Plaintiff's Sixth Amendment claim is likewise meritless. The United States Supreme Court has held that “once the adversary judicial process has been initiated, the Sixth Amendment guarantees a defendant the right to have counsel present at all ‘critical' stages of the criminal proceedings.” Montejo v. Louisiana, 556 U.S. 778, 786 (2009). The Supreme Court has further held that “a criminal defendant's initial appearance before a judicial officer, where he learns the charge against him and his liberty is subject to restriction, marks the start of adversary judicial proceedings that trigger attachment of the Sixth Amendment right to counsel.” Rothgery v. Gillespie County, 554 U.S. 191, 213 (2008). At the Spears hearing, plaintiff testified that he had appointed counsel at his initial court appearance on December 29, 2023. Therefore, he was not without counsel at any critical stage of the criminal proceeding, and so he has not stated a claim for a Sixth Amendment violation. See Dominick, 2019 WL 2932817, at *4.

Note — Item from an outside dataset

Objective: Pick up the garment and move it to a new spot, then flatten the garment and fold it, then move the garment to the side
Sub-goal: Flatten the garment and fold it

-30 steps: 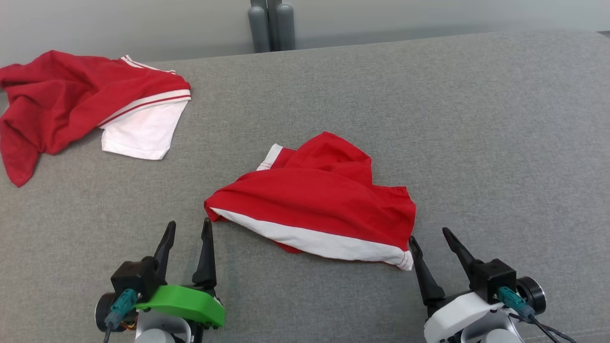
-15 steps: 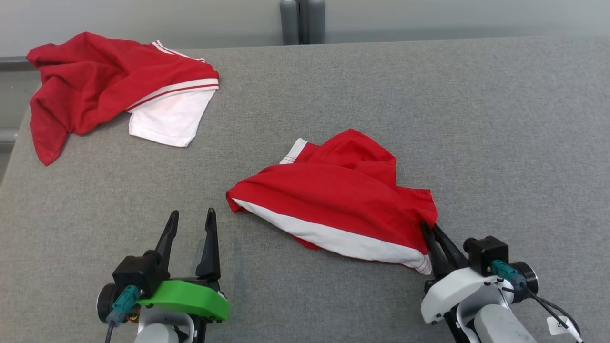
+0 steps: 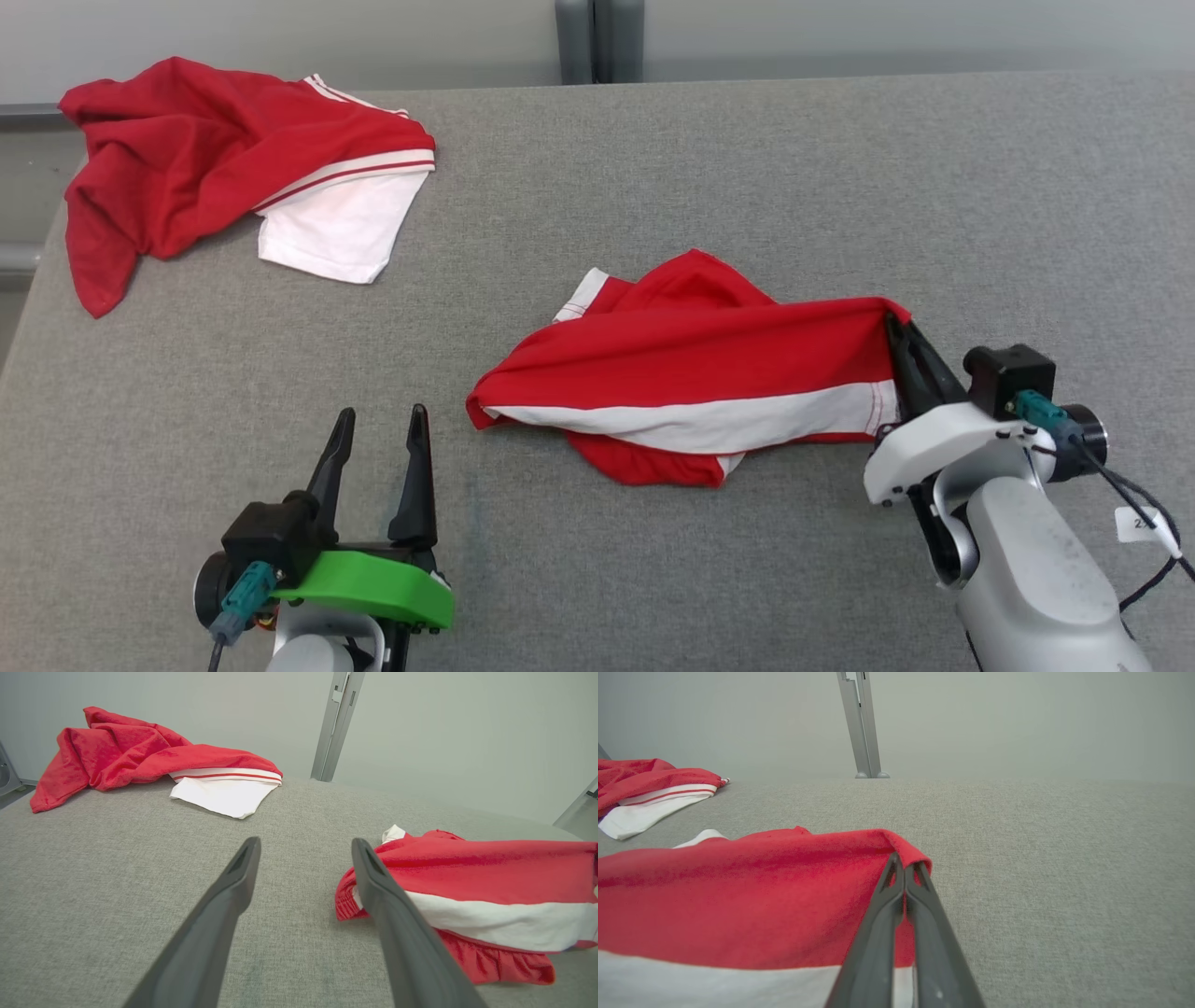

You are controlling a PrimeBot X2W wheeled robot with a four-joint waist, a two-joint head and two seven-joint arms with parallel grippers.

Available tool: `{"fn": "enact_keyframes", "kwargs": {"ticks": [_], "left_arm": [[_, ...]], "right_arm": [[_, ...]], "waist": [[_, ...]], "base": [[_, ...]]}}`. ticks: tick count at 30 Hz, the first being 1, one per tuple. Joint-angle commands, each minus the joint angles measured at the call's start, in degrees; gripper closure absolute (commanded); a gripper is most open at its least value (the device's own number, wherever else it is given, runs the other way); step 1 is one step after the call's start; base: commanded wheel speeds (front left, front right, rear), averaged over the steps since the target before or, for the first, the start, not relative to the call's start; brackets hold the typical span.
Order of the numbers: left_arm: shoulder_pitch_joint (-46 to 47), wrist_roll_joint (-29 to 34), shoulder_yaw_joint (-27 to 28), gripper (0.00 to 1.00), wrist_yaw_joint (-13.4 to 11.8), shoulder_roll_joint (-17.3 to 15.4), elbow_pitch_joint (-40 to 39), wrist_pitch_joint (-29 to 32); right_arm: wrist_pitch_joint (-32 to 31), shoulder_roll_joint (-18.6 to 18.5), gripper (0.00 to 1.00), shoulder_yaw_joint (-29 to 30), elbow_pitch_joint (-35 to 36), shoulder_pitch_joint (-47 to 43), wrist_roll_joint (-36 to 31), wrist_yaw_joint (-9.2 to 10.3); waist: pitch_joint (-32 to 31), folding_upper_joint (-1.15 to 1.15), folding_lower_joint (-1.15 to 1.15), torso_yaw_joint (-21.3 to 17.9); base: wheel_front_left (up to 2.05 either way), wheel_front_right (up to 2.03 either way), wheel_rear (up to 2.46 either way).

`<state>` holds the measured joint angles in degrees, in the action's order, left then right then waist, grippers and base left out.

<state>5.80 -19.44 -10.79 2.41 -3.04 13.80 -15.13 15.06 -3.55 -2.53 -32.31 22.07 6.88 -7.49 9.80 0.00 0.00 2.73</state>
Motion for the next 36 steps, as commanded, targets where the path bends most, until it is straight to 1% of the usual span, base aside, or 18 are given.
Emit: {"fn": "enact_keyframes", "kwargs": {"ticks": [1, 6, 12, 18, 22, 23, 24, 25, 32, 36], "left_arm": [[-0.5, 0.4, -0.1, 0.00, 0.2, 0.0, -0.1, 0.0], [0.2, -0.2, -1.3, 0.00, 0.6, 0.1, -0.1, 0.0], [1.1, -1.1, -2.7, 0.00, 0.1, 0.1, -0.9, 0.0], [1.8, -1.6, -4.8, 0.00, 0.6, 0.1, -1.9, 0.0], [2.4, -2.0, -6.3, 0.00, 0.9, 0.1, -2.2, 0.0], [2.4, -2.1, -6.9, 0.00, 1.1, 0.1, -2.1, 0.0], [2.4, -2.1, -7.3, 0.00, 1.2, 0.1, -2.1, 0.0], [2.6, -2.4, -7.8, 0.00, 1.3, 0.1, -2.3, 0.0], [4.0, -4.7, -12.1, 0.00, 2.1, 0.1, -3.0, 0.0], [4.8, -6.7, -15.3, 0.00, 2.2, 0.0, -1.6, 0.0]], "right_arm": [[0.2, -0.6, 1.00, 0.7, -1.8, 2.0, -0.3, 0.00], [0.2, -3.0, 1.00, 3.1, -9.7, 8.0, -1.3, 0.00], [0.2, -5.2, 1.00, 6.5, -16.0, 13.1, -2.4, 0.00], [0.2, -6.7, 1.00, 9.9, -19.0, 15.3, -4.4, 0.00], [0.2, -6.3, 1.00, 11.8, -19.2, 15.9, -5.6, 0.00], [0.2, -6.1, 0.60, 12.1, -18.8, 15.8, -6.0, 0.00], [0.2, -6.0, 0.34, 12.3, -18.4, 15.8, -6.2, 0.00], [0.2, -5.8, 0.00, 12.6, -17.9, 15.7, -6.3, 0.00], [0.2, -4.7, 0.00, 14.1, -12.6, 13.2, -6.3, 0.00], [0.2, -3.8, 0.00, 14.4, -7.2, 10.7, -5.7, 0.00]], "waist": [[0.4, 0.00, 0.00, 0.5], [1.1, 0.00, 0.00, 1.9], [2.3, 0.00, 0.00, 3.5], [3.4, 0.00, 0.00, 3.9], [3.9, 0.00, 0.00, 3.5], [3.9, 0.00, 0.00, 3.2], [3.9, 0.00, 0.00, 3.0], [3.9, 0.00, 0.00, 2.7], [2.9, 0.00, 0.00, 0.7], [1.8, 0.00, 0.00, -1.0]], "base": [[0.00, 0.00, 0.00], [0.00, 0.00, 0.00], [0.00, 0.00, 0.00], [0.00, 0.00, 0.00], [0.00, 0.00, 0.00], [0.00, 0.00, 0.00], [0.00, 0.00, 0.00], [0.00, 0.00, 0.00], [0.00, 0.00, 0.00], [0.00, 0.00, 0.00]]}}
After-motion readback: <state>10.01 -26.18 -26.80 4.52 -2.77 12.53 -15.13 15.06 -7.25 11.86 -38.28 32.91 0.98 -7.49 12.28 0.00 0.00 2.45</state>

Lastly, to the extent that plaintiff is asking this Court to exercise supplemental jurisdiction to consider the merits of his state law claims, that invitation should be declined in light of the fact that he has no cognizable federal claim. See 28 U.S.C. § 1367(c)(3) (“The district courts may decline to exercise supplemental jurisdiction over a claim ... if ... the district court has dismissed all claims over which it has original jurisdiction....”); see also Jackson v. Mizzel, 361 Fed.Appx. 622, 627 (5th Cir. 2010) (“Because [the plaintiff] states not one valid federal claim, the district court properly declined jurisdiction over his Louisiana causes of action.”); Bass v. Parkwood Hospital, 180 F.3d 234, 246 (5th Cir. 1999) (“When a court dismisses all federal claims before trial, the general rule is to dismiss any pendent claims.”). If plaintiff wishes to pursue claims under state law, he should do so in the state courts.
RECOMMENDATION
It is therefore RECOMMENDED that plaintiff's federal civil rights claims be DISMISSED WITHOUT PREJUDICE pursuant to 28 U.S.C. § 1915(e)(2)(B).
It is FURTHER RECOMMENDED that plaintiff's claims under state law be DISMISSED WITHOUT PREJUDICE to their being asserted in the state courts.
A party's failure to file written objections to the proposed findings, conclusions, and recommendation in a magistrate judge's report and recommendation within fourteen (14) days after being served with a copy shall bar that party, except upon grounds of plain error, from attacking on appeal the unobjected-to proposed factual findings and legal conclusions accepted by the district court, provided that the party has been served with notice that such consequences will result from a failure to object. 28 U.S.C. § 636(b)(1); Douglass v. United Services Auto. Ass'n, 79 F.3d 1415, 1430 (5th Cir. 1996) (en banc).